Q: Do you think the Heat will retire Shaquille O'Neal's number at some point in the future? He was a significant part of the Heat's first championship team in 2006. If Dwyane Wade didn't get hurt in the 2005 playoffs (against Detroit), the Heat might have had one a year earlier. Shaq should have been MVP in the 2004-005 season. He brought Miami basketball back. And even though Shaq left on bad terms, he raised the bar of what is considered acceptable winning basketball for the Heat franchise. Shaq made Heat basketball a destination event. -- Stuart.
A: And only spent two and a half seasons with the Heat, putting out full effort for just two. That just doesn't seem like a lengthy enough period to make him the third Heat player to have his number retired. I think waiting first for such a tribute to Wade and perhaps even a few other Heat players might make more sense. But the one thing we know is that Pat Riley enjoys nothing more than making moments with celebrities, as he did with the raising of the Michael Jordan and Dan Marino jerseys. And I'm sure if Shaq's number is retired, Riley would want to be a part of the organization when/if it happens.
A: While I'm not sure Norris' minutes during the playoffs will be as high as during the regular season, I'm not sure that would open the door for Miller, with the Heat already loaded in their nine-man primary rotation at the wing with LeBron James, Wade and Shane Battier. Norris' playoff minutes likely will come down to how Mario Chalmers is playing and foul trouble.
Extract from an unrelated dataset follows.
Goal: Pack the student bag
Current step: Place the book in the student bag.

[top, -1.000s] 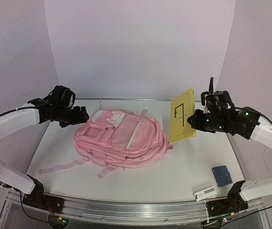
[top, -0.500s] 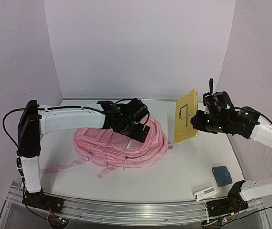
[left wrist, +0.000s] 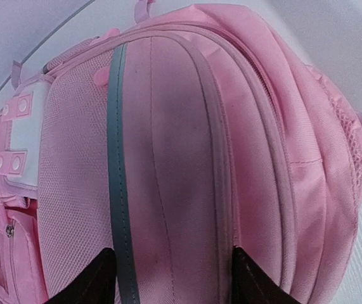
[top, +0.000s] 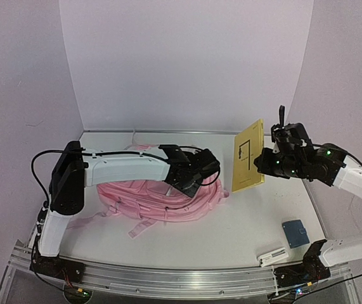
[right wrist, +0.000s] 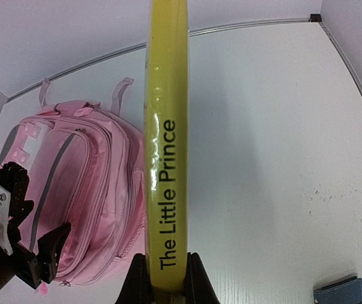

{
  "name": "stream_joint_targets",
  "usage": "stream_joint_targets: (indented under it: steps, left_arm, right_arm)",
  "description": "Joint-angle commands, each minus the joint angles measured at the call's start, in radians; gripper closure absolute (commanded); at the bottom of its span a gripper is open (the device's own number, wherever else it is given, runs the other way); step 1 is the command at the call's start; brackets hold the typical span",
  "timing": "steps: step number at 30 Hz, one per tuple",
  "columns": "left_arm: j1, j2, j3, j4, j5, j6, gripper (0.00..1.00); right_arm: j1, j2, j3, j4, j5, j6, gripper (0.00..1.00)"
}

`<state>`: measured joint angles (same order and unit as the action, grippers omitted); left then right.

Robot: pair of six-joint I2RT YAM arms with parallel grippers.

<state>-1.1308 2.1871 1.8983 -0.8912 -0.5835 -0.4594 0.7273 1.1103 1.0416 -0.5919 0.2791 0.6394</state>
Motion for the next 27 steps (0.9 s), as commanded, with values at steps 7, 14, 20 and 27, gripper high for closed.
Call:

Now the hope is that Tuesday's seven-turnover performance by Cole was an anomaly.
Q: I think the Heat in their 82-game schedule will win more games than the Marlins in their 162. -- Martin.
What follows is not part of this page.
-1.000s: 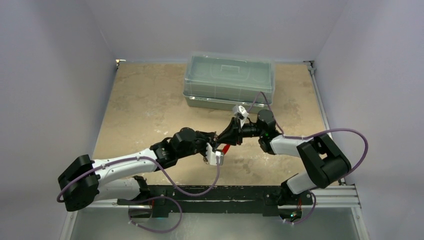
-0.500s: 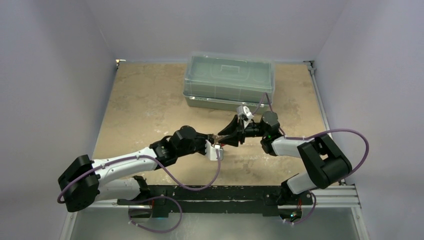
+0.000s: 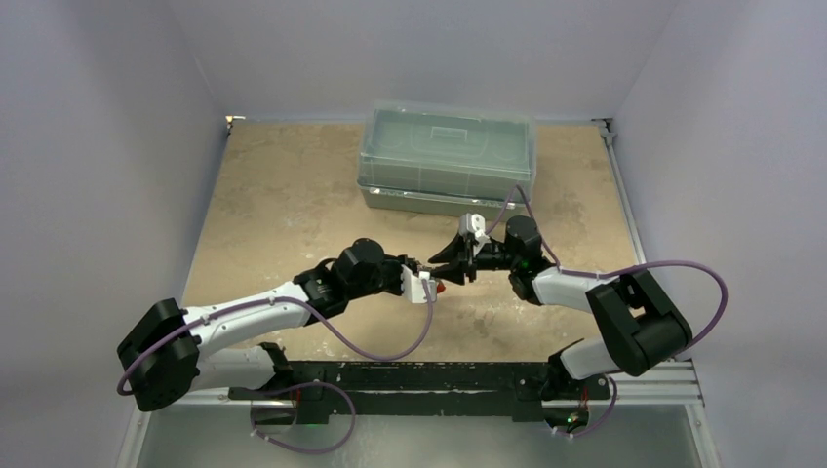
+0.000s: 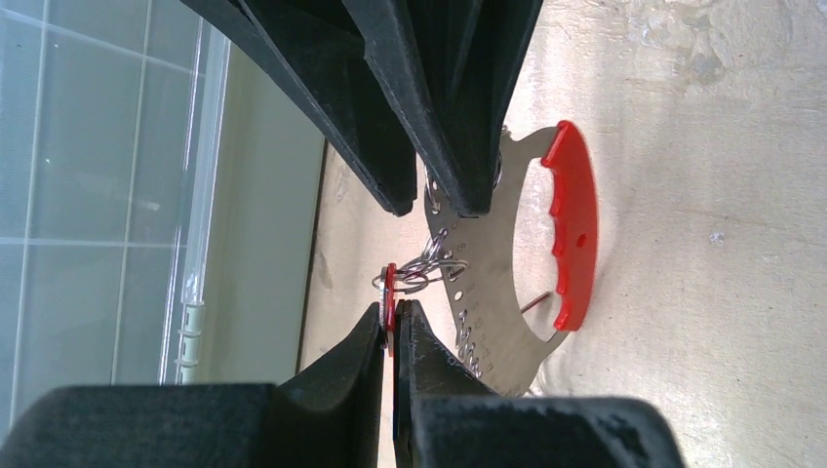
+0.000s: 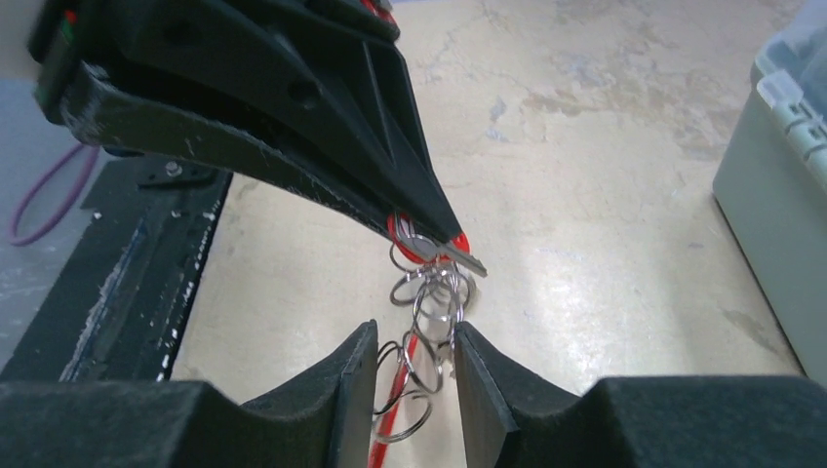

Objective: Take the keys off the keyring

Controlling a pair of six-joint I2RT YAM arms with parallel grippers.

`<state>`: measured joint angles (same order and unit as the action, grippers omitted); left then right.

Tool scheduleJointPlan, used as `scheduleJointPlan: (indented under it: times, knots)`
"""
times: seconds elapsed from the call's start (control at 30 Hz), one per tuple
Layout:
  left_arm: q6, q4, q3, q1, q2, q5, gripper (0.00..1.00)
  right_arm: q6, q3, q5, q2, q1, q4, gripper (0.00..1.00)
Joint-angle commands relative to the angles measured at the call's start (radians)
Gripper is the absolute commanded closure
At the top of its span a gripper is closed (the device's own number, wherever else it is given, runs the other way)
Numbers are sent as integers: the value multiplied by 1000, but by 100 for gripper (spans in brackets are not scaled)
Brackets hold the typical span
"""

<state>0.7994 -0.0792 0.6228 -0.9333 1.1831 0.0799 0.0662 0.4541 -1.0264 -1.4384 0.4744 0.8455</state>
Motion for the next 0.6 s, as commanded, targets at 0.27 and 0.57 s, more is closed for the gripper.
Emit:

A: If the Heat get to 63 wins, I might agree. I think the Marlins will do anything possible to avoid the dreaded 100-loss season.
APRIL 3, 2013
Q: All this chatter about some Heat fans not wanting Boston in the first round is shameful. I know Boston raises the level of its play when it faces Miami, but if Miami can't beat a Rajon Rondo-less team and one that every year continues to get older with Kevin Garnett and Paul Pierce, it would be shameful. If I was the Heat, I would love to have a team like Boston, who will give the Heat a decent challenge, but nothing to be praying to avoid in the first round. -- Julio.
A: Actually, I'm going to disagree. There is nothing wrong with the path of least resistance, which Milwaukee likely would be. Garnett and Pierce will never be more rested than during the first round, especially with both being given time off lately. This Heat team does not need to be "tested." What it needs is to be fresh and healthy for potential challenges such as the Bulls in the second round and the Knicks or Pacers in the Eastern Conference finals.
Q: How did the Heat get LeBron James to sit out two games in a row? -- Stuart.
A: By reminding him that he will have to play two months in a row come the playoffs.
Q: Don't you think resting LeBron and Dwyane Wade and others the rest of the seasons is a bit extreme? They were playing so well. I would hope they would play a few more games together, like Chicago or Boston, to get them ready for playoffs. -- Jeffrey.
A: They will. Erik Spoelstra has it all mapped out. You can bet on that. This team will not allow itself to grow stale. But they've pushed hard for five months, they deserve time to recharge, as well.
APRIL 2, 2013
Q: Knowing that Chris Andersen will be a free agent after this season, is there a chance that Pat Riley could entice him to return to the Heat with Mike Miller's amnesty salary? -- Julian, Pembroke Pines.
A: It doesn't work that way. Amnestying Miller only would help the Heat from a luxury-tax standpoint. It would not impact the salary cap, with the Heat still to be operating well above that threshold. The Heat's only options with Birdman in the offseason would be a 20-percent raise over the minimum salary or their single-use taxpayer mid-level exception.